En outre, les éleveurs de moutons et de chèvres peuvent :

  • isoler leur troupeau;
  • acheter des animaux provenant de troupeaux certifiés indemnes de la tremblante;
  • procéder à des analyses de dépistage de la tremblante chez le cheptel adulte mort.

Les efforts consacrés à la gestion du risque de tremblante dans les installations individuelles peuvent être reconnus grâce à une participation officielle au Programme de certification volontaire des troupeaux à l'égard de la tremblante.

S'ils n'adoptent pas de mesures particulières de minimisation du risque de tremblante dans leur exploitation, les producteurs devraient mettre en œuvre de bonnes pratiques de gestion et de biosécurité telles que :

  • l'identification individuelle des animaux;
  • la tenue de registres;
  • l'isolement rapide des animaux malades;
  • la séparation des femelles qui mettent bas;
  • l'amélioration de la propreté de l'environnement de mise bas;
  • la désinfection de l'équipement entre chaque animal;
  • l'utilisation d'aiguilles à usage unique pour les injections.
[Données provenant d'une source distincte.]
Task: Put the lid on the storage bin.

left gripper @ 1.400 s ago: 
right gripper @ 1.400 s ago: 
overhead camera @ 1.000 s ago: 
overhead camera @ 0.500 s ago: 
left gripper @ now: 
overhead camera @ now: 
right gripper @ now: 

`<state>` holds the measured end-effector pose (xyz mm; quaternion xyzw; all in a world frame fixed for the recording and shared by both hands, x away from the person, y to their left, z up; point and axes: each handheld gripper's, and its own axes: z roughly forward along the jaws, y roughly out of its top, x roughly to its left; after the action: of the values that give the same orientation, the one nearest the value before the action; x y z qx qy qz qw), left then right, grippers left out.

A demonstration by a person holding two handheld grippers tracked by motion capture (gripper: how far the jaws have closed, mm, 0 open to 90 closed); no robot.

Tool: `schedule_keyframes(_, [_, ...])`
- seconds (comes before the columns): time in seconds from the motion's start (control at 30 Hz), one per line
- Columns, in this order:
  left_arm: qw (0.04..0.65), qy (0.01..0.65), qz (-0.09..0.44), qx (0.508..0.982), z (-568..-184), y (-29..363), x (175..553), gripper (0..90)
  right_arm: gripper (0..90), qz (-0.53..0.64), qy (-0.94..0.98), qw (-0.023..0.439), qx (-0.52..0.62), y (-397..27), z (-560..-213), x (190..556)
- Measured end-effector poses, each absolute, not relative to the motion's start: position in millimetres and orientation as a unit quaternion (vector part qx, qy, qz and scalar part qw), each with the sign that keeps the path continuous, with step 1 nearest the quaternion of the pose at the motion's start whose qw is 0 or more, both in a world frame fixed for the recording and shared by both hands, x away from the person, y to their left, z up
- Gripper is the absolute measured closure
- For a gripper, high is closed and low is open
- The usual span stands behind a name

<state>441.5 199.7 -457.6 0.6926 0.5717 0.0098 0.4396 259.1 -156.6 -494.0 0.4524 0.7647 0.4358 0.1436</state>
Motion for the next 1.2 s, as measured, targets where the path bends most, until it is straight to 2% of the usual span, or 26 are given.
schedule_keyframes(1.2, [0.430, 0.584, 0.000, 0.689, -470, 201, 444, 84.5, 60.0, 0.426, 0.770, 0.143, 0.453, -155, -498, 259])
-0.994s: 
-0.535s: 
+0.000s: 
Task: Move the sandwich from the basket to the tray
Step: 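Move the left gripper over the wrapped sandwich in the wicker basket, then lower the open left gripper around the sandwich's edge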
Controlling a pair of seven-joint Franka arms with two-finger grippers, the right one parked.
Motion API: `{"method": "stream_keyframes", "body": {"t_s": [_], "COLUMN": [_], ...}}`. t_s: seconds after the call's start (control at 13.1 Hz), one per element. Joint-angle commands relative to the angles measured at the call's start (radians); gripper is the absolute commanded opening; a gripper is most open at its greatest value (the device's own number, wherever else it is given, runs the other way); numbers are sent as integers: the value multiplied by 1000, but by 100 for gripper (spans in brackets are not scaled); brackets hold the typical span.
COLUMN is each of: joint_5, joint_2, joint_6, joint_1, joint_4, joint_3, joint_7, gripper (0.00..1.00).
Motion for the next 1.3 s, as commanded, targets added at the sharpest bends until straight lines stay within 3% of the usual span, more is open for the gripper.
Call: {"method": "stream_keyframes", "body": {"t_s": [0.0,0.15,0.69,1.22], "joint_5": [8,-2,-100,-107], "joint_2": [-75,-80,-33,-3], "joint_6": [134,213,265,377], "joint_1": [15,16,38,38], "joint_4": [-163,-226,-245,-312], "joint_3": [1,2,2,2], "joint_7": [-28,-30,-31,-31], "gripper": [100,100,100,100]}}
Pour plus de renseignements sur la biosécurité liée aux moutons et aux chèvres, consulter les sites suivants :

Norme nationale de biosécurité à la ferme pour l'industrie caprine

Norme nationale de biosécurité à la ferme pour les moutons

Mesures prévues par l'ACIA en cas d'éclosion de tremblante

Lorsqu'une analyse de dépistage de la tremblante positive est confirmée par l'ACIA, des mesures de lutte contre la maladie scientifiquement rigoureuses et internationalement reconnues sont immédiatement prises. Elles incluent habituellement les éléments suivants :

  • Imposition de mesures strictes de quarantaine et de contrôle des déplacements des animaux pour empêcher la propagation de la maladie
  • Destruction et élimination sans cruauté de tous les animaux infectés ou à risque
  • Enquête sur les animaux potentiellement infectés ou à risque élevé qui pourraient propager la maladie à de nouvelles installations et enquête sur les exploitations sources potentielles
  • Nettoyage et désinfection en bonne et due forme des lieux contaminés
  • Suivi des exigences de surveillance du cheptel mort

Les propriétaires d'animaux dont l'ACIA ordonne la destruction peuvent être admissibles à une indemnisation.

Vous pouvez obtenir des renseignements plus détaillés sur les activités d'intervention de l'ACIA en cas de maladie en consultant la page Tremblante – Ce à quoi vous attendre lorsque vos animaux sont potentiellement infectés.

L'application de mesures de lutte contre la maladie permet aux propriétaires de faire en sorte que leurs installations retrouvent leur état sanitaire antérieur, de maintenir la santé du troupeau national et de protéger la réputation des industries ovines et caprines canadiennes.